So far so good, but a look at the fine print is not so encouraging. While UC undoubtedly simplifies aspects of the current system, for example, it also introduces many new complexities. The benefit will require most claimants to apply online; to claim as a couple rather than individually; and to manage their finances on the monthly basis that awards will be paid. While some will adjust to these changes with ease, research suggests a significant group will struggle to adapt especially in view of recent cuts to advice services.

It is also questionable whether the new UC system will ensure that work always pays. Despite aiming to smooth the path into work, cliff edges will still exist under UC: home owners, for example, will lose help with mortgage interest support once they start to work, while those eligible for passported benefits such as free school meals still do not know at which income point this important source of support will cease.

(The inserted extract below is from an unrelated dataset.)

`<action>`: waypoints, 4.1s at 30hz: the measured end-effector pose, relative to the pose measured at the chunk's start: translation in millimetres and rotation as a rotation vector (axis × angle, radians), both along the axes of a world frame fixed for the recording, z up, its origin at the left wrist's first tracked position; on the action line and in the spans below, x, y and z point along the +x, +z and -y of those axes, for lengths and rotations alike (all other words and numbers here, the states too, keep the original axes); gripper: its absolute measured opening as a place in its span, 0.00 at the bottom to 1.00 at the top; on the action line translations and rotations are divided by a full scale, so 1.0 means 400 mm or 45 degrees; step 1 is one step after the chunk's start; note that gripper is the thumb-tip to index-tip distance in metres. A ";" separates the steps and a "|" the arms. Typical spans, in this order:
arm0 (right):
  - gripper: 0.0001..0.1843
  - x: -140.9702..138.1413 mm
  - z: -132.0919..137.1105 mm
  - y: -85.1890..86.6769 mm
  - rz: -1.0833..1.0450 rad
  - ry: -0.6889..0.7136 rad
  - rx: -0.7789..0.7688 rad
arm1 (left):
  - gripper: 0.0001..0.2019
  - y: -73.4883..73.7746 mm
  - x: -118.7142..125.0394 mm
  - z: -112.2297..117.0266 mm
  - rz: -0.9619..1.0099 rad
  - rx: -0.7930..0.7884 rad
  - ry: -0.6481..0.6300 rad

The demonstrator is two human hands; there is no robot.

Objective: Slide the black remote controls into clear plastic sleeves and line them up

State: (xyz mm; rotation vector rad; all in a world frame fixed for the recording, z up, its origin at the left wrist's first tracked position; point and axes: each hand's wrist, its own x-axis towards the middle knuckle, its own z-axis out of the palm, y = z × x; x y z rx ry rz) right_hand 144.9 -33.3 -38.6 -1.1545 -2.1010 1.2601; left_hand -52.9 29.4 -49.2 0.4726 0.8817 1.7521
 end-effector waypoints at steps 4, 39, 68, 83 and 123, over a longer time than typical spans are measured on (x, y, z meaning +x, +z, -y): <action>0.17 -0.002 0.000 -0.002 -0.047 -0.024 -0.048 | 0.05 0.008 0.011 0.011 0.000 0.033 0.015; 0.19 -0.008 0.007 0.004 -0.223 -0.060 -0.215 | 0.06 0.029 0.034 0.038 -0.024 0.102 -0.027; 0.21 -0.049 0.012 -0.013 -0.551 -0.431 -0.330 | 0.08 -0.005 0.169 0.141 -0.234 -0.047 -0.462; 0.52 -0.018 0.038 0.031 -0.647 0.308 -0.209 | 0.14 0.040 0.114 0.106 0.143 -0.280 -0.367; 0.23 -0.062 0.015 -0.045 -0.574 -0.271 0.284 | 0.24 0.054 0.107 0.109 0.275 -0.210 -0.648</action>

Even when work pays on paper, the lived reality may prove otherwise. One of the biggest costs for working families are the notoriously high childcare prices we have in the UK. While childcare support will be available to all who are working under UC, low-income families can claim only 70% of costs for up to two children. While the government has recently committed to find an additional £200 million to support UC claimants with childcare, the current method to allocate this looks set to be both complex and potentially unfair.

For many, then, the suggestion that work will always pay under UC will not hold true. And for those who will be a few pounds a week better off than under the current system, the gains they net are so underwhelming that one has to wonder whether the government truly expects to achieve its second objective through UC. In fact, as the report argues, analysis that focuses on the award amounts and work incentives embedded in UC misses a crucial point: that the key way the government is making work pay – no matter how sporadic, insecure or poorly paid it is – is by driving down the value of out-of-work benefits.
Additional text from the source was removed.